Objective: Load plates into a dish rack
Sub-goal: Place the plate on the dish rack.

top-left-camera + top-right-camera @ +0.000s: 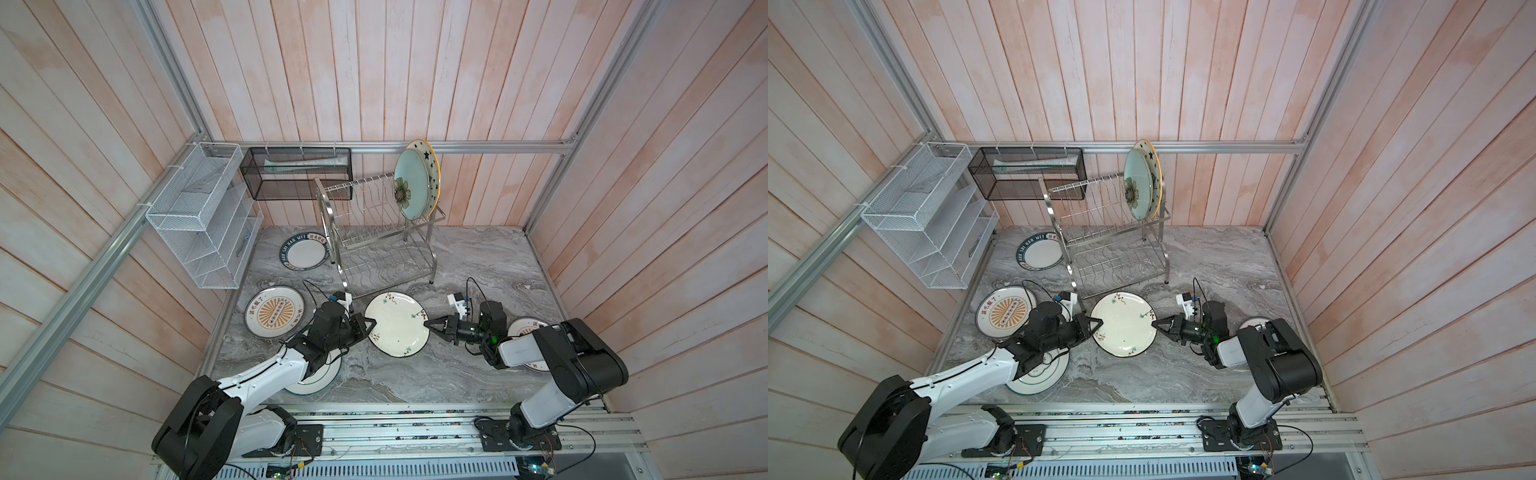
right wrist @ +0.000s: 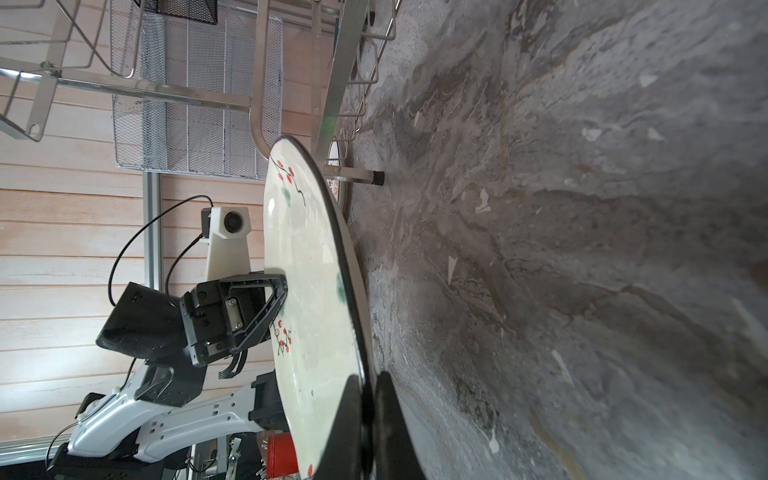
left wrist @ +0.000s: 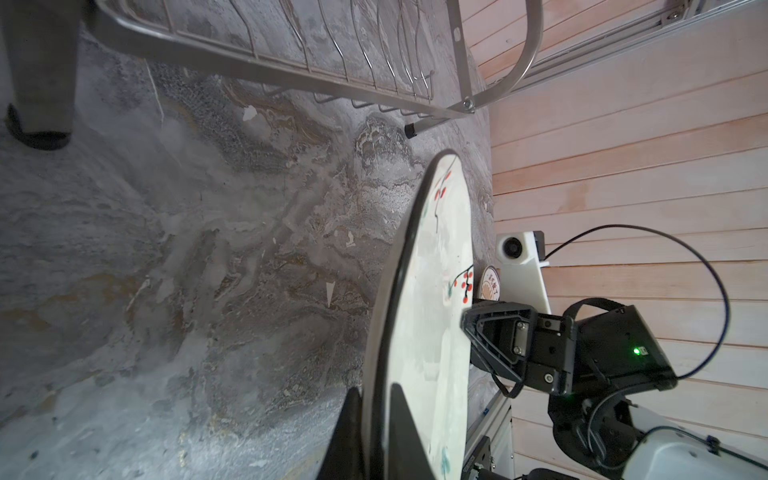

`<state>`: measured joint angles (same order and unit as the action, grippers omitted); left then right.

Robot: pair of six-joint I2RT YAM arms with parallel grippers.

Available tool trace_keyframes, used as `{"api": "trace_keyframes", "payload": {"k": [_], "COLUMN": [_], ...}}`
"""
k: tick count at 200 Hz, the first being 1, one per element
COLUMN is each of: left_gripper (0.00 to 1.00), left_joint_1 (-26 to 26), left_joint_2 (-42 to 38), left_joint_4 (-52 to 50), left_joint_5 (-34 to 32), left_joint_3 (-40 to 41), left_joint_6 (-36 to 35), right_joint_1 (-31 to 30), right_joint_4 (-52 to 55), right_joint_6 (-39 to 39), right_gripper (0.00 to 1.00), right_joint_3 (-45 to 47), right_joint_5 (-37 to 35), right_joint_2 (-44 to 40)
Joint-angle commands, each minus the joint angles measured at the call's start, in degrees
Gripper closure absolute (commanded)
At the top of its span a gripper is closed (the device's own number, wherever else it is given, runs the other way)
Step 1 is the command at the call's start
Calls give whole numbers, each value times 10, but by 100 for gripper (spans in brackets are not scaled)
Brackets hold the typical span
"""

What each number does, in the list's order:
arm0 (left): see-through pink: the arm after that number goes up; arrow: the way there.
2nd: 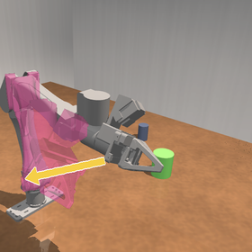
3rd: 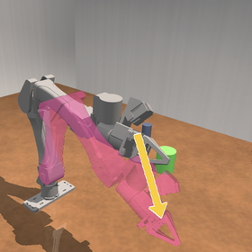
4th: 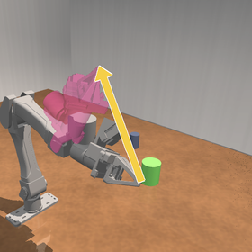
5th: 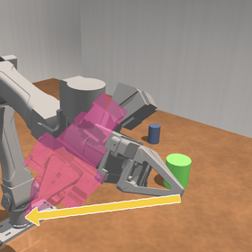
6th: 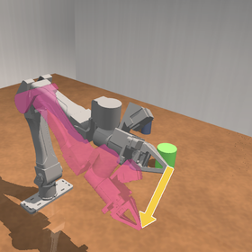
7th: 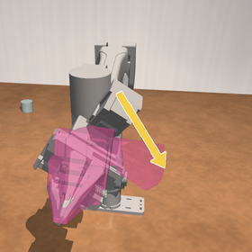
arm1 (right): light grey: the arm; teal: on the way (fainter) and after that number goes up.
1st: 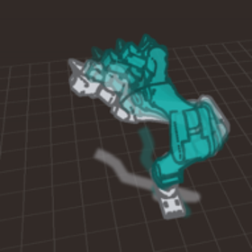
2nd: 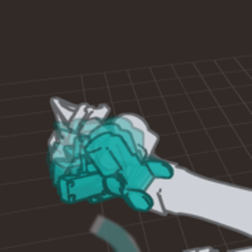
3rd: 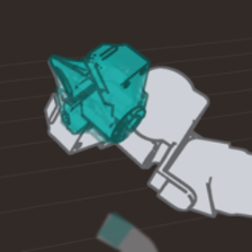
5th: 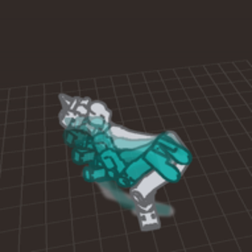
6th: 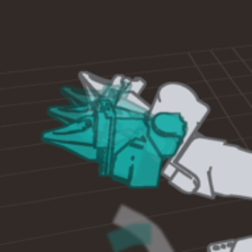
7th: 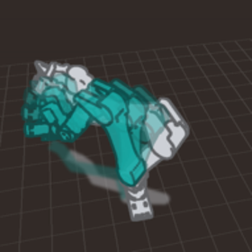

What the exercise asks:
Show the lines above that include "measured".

Written answer:
`<state>`: measured joint angles (same order and unit as the action, grippers omitted); left then right.
Joint-angle commands, each minus the joint angles measured at the call's start, in degrees

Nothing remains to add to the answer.